There is an outstanding Michael Cuddyer story in the Denver Post this morning. We all knew that Cuddy was close to a second stint on the disabled list with a bruised rib suffered earlier this month, but until Troy Renck’s story this morning I don’t think we knew just how close.
The story goes that head trainer Keith Dugger informed Cuddyer that he would need to go back on the shelf. Cuddyer went on a walk, and at that point he decided to heave a baseball really far. He proceeded to repeat this routine until he realized what it would take to play through the pain. As he told Renck in this morning’s story:
I am sure it was a crazy sight. I was just out there tossing balls across the street from my house. After several throws, I was able to start coping with the pain. Going on the DL again was the last thing I wanted to do.”
Cuddyer then persuaded the front office to defer a decision about the disabled list, gutted out a full workout, and remained on the active roster. It is in the time since then that he has extended his hitting streak to 21 games, reached base in 40 straight games, and created a legitimate case for himself as a National League All-Star. Playing through pain is one thing; playing like a star while in pain is entirely another.

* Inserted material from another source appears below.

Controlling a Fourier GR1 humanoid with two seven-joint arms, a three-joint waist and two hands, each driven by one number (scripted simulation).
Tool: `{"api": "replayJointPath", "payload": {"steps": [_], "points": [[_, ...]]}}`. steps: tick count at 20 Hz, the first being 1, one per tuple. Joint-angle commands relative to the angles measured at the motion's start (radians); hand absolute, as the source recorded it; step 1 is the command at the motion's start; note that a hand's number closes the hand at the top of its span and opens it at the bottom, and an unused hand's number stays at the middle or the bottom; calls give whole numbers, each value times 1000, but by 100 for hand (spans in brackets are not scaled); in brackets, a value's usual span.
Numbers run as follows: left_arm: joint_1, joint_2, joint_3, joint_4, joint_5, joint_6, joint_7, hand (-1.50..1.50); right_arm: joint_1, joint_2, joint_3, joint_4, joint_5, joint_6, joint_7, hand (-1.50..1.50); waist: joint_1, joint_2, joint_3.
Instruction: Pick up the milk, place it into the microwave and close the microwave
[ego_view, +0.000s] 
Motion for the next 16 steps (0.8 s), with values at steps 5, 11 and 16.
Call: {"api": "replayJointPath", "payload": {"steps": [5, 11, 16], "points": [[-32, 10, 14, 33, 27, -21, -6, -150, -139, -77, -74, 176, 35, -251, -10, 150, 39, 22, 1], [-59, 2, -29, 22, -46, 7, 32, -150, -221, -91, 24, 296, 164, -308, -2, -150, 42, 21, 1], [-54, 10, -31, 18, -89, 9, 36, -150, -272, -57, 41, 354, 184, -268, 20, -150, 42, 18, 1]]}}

With a number of interesting story-lines, Michael Cuddyer is emerging as the top story of the Colorado Rockies 2013 season. More than Roy Oswalt‘s arrival, more than another Troy Tulowitzki‘s injury, more than Todd Helton‘s notable decline in playing time, more than Nolan Arenado‘s promotion, and even more than Carlos Gonzalez‘s MVP numbers, Cuddyer’s character and play on the field seem to tell the story of why the Rockies still matter.
The smiling veteran was already one of the easiest players in baseball to cheer for; today’s story only adds to that fact.